**INSTRUCTIONS TO FOLLOW**. Set out each line from the following listing that includes the word "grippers".

EXERCISE DATA Start Marker

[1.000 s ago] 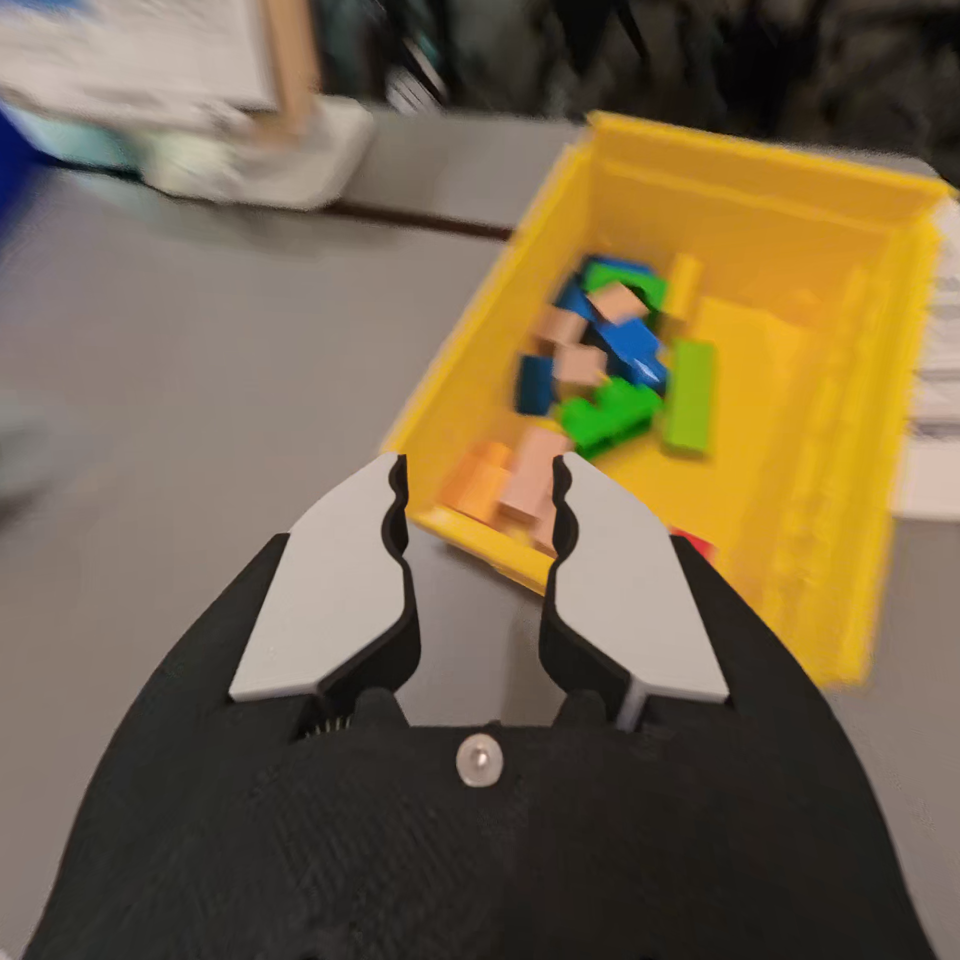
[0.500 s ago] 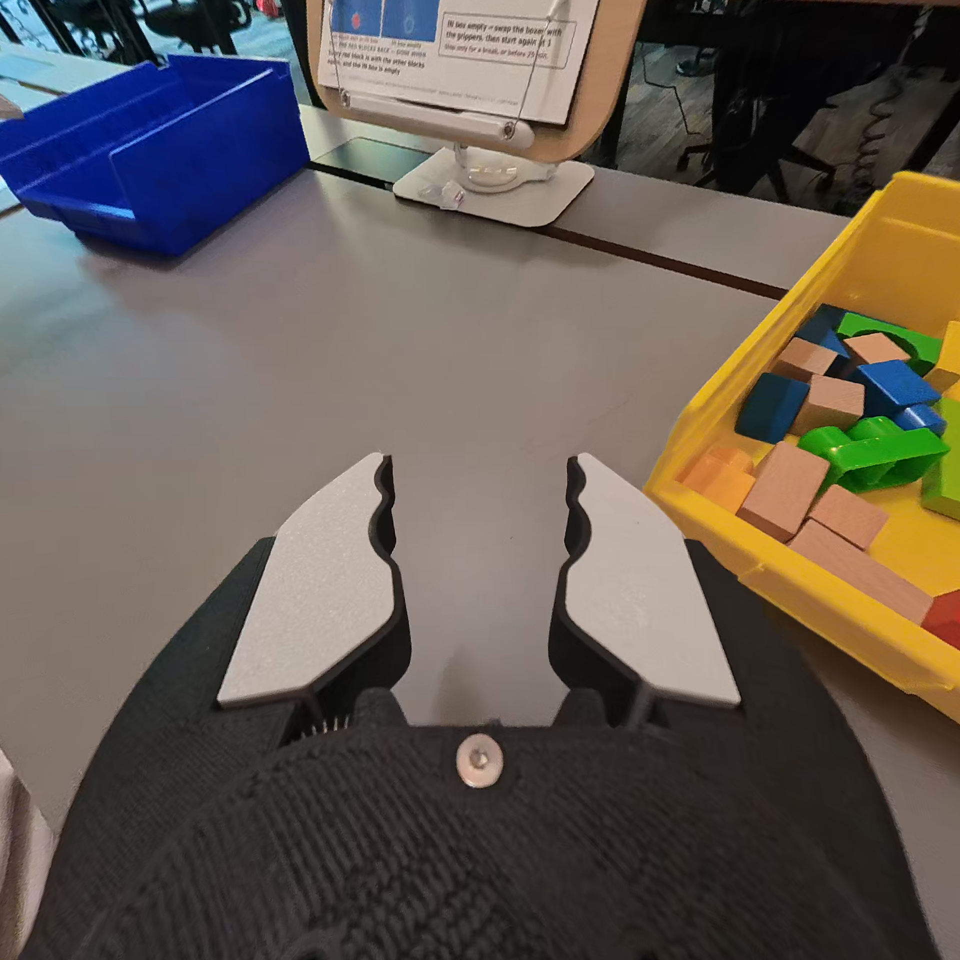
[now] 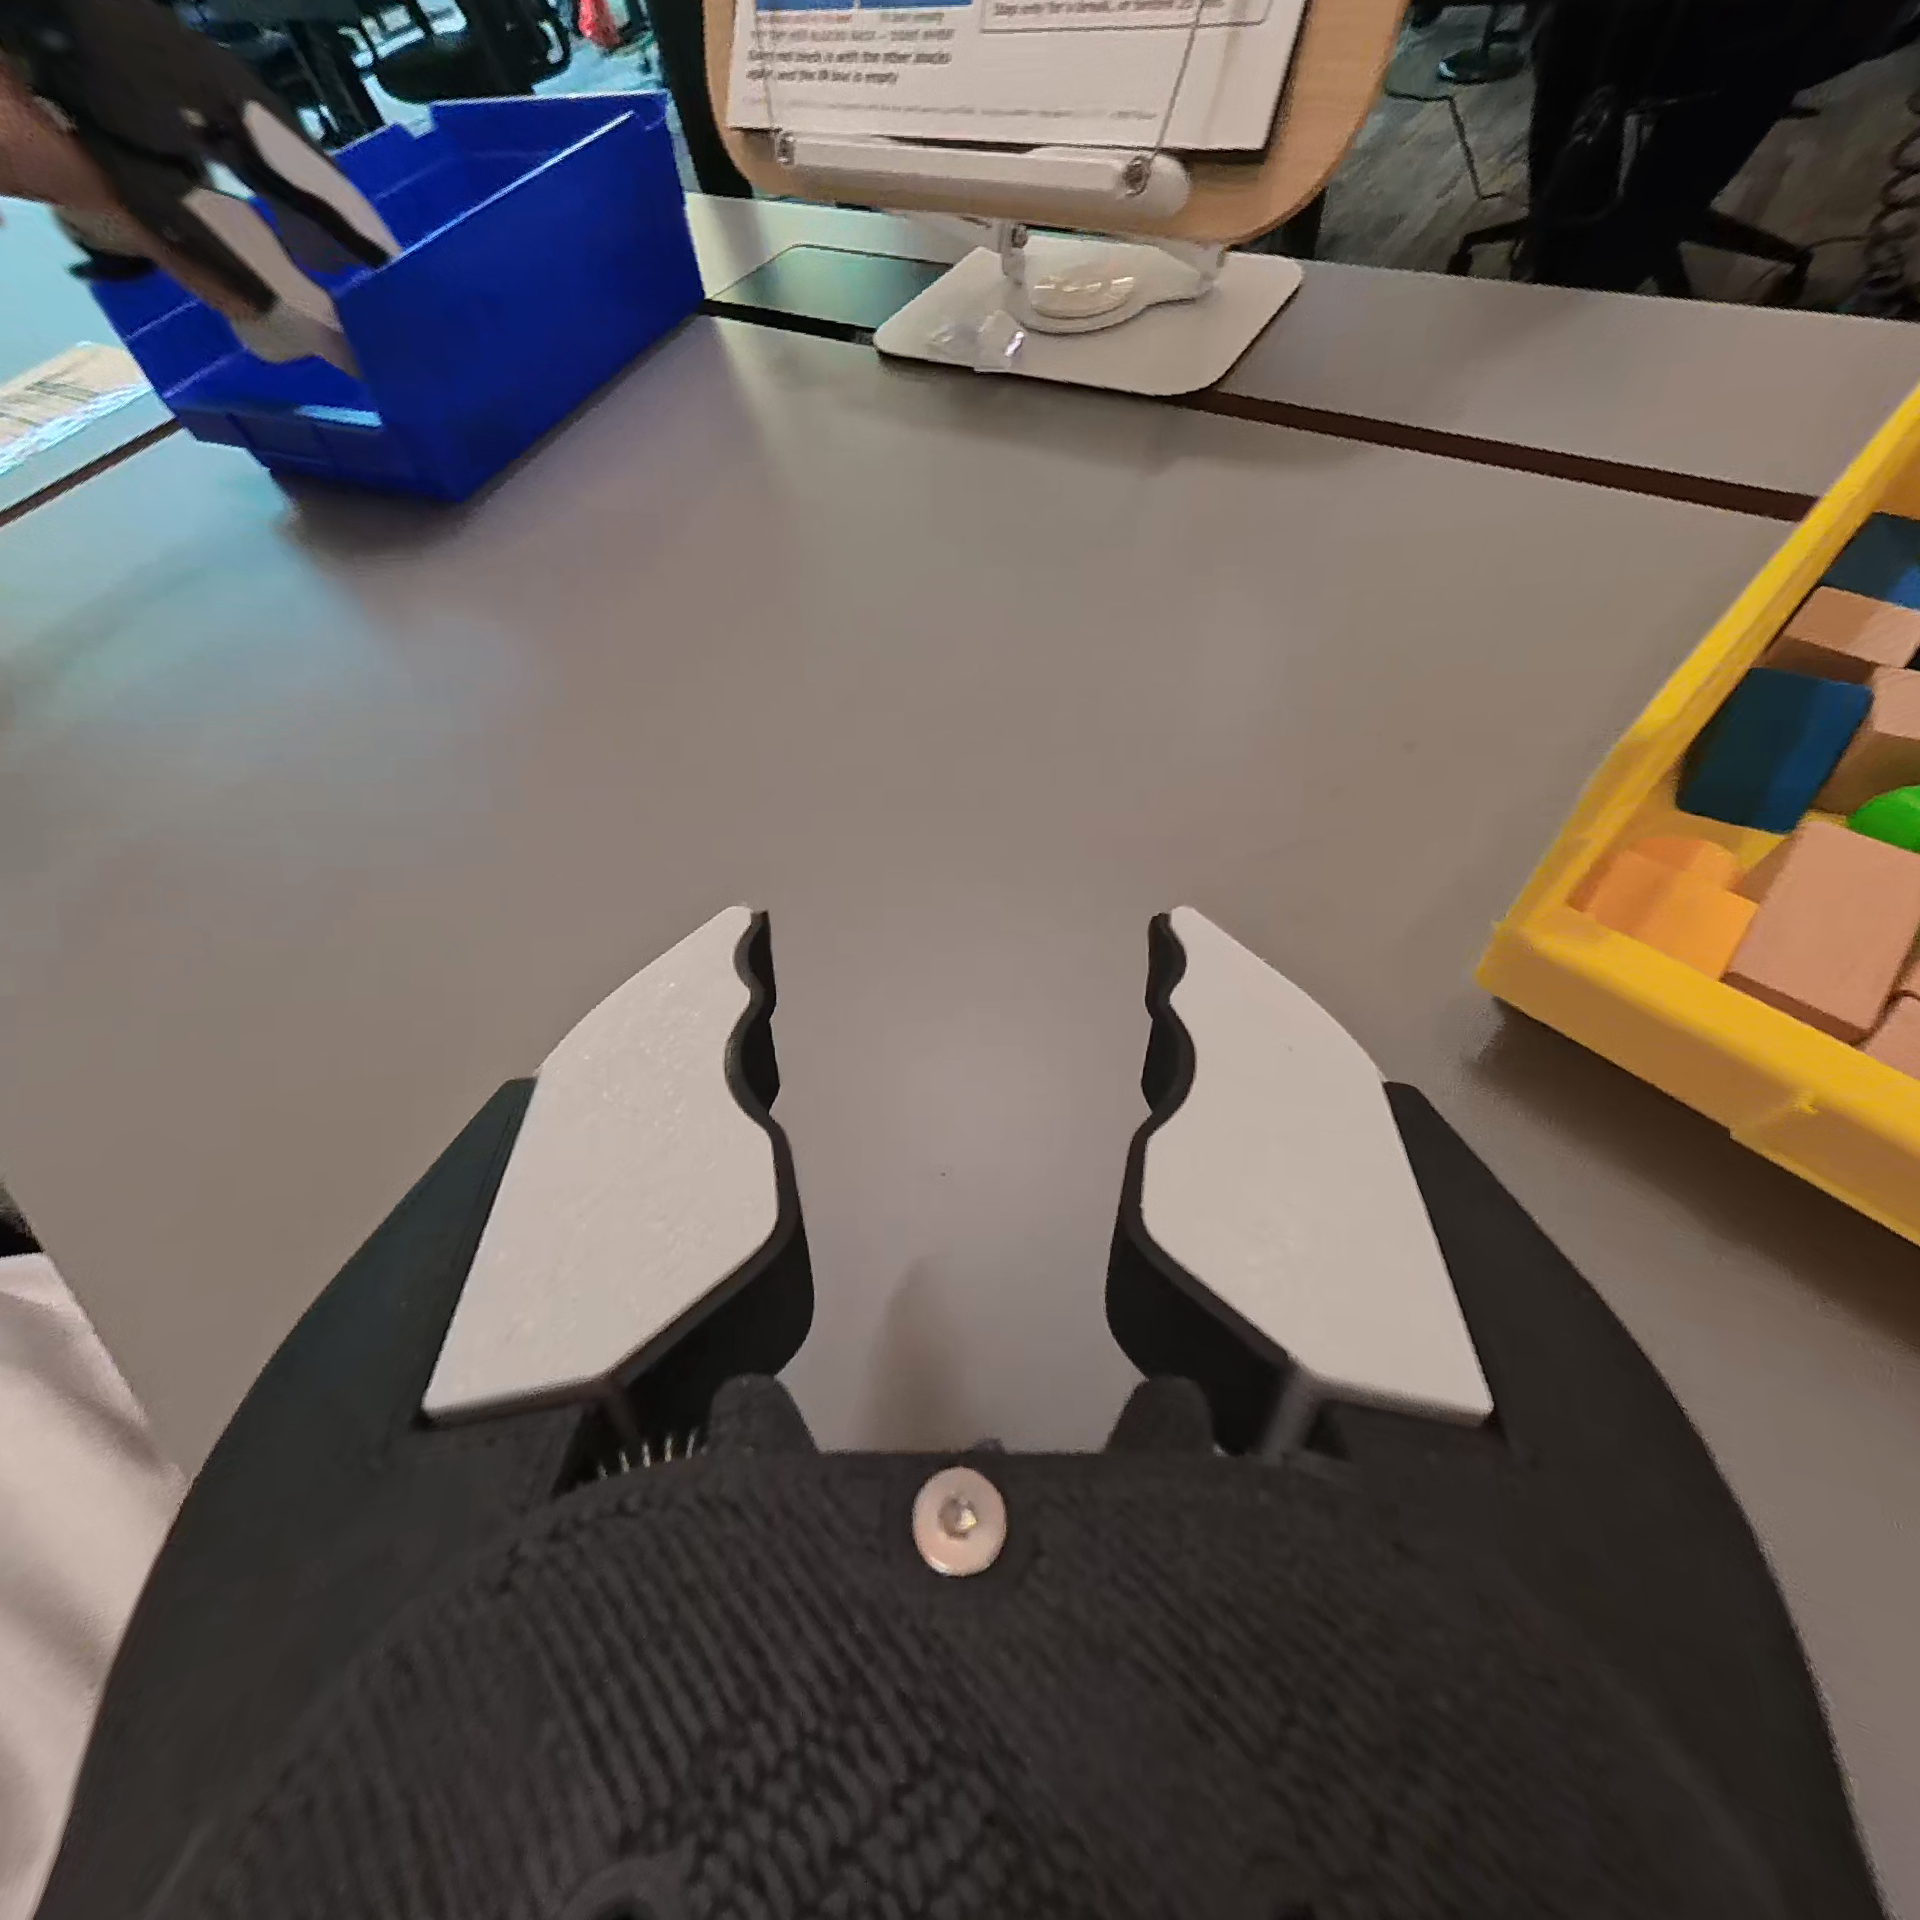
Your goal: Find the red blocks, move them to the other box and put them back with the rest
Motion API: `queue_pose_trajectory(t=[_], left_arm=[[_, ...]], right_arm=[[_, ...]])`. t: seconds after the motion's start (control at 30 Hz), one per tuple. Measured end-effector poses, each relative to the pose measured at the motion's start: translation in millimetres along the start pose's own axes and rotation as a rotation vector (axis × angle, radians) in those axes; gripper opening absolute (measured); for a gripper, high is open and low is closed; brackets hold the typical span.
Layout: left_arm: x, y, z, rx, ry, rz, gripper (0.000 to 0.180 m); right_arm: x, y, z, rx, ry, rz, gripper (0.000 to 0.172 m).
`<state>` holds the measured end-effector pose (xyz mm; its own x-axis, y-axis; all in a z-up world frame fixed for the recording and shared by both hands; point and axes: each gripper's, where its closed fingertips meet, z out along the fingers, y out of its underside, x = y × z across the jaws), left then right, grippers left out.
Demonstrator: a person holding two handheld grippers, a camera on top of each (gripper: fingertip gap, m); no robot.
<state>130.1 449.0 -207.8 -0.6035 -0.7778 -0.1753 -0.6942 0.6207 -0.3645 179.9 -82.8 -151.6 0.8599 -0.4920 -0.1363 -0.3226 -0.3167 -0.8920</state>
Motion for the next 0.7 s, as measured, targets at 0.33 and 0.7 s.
queue_pose_trajectory(t=[0.33,0.7], left_arm=[[5,15,36,-0.215,0.087,-0.008,0.034],[-23,-9,-38,0.045,-0.215,-0.129,0.033]], right_arm=[[-20,10,8,-0.015,-0.053,0.022,0.075],[-59,0,40,0.043,-0.184,0.077,0.080]])
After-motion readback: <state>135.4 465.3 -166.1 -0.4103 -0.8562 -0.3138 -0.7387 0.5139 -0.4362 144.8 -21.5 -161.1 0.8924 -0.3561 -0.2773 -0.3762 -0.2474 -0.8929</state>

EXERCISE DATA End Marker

**YOUR SOLUTION**.
`<state>` holds the measured end-effector pose (xyz mm; its own x-axis, y-axis; all in a z-up world frame fixed for the recording and shared by both hands; point and axes: each gripper's, where its closed fingertips meet, z out along the fingers, y out of its underside, x = y × z across the jaws), left then right, grippers left out.
Demonstrator: a person holding two handheld grippers, a camera on top of each (gripper: fingertip gap, m); no robot.

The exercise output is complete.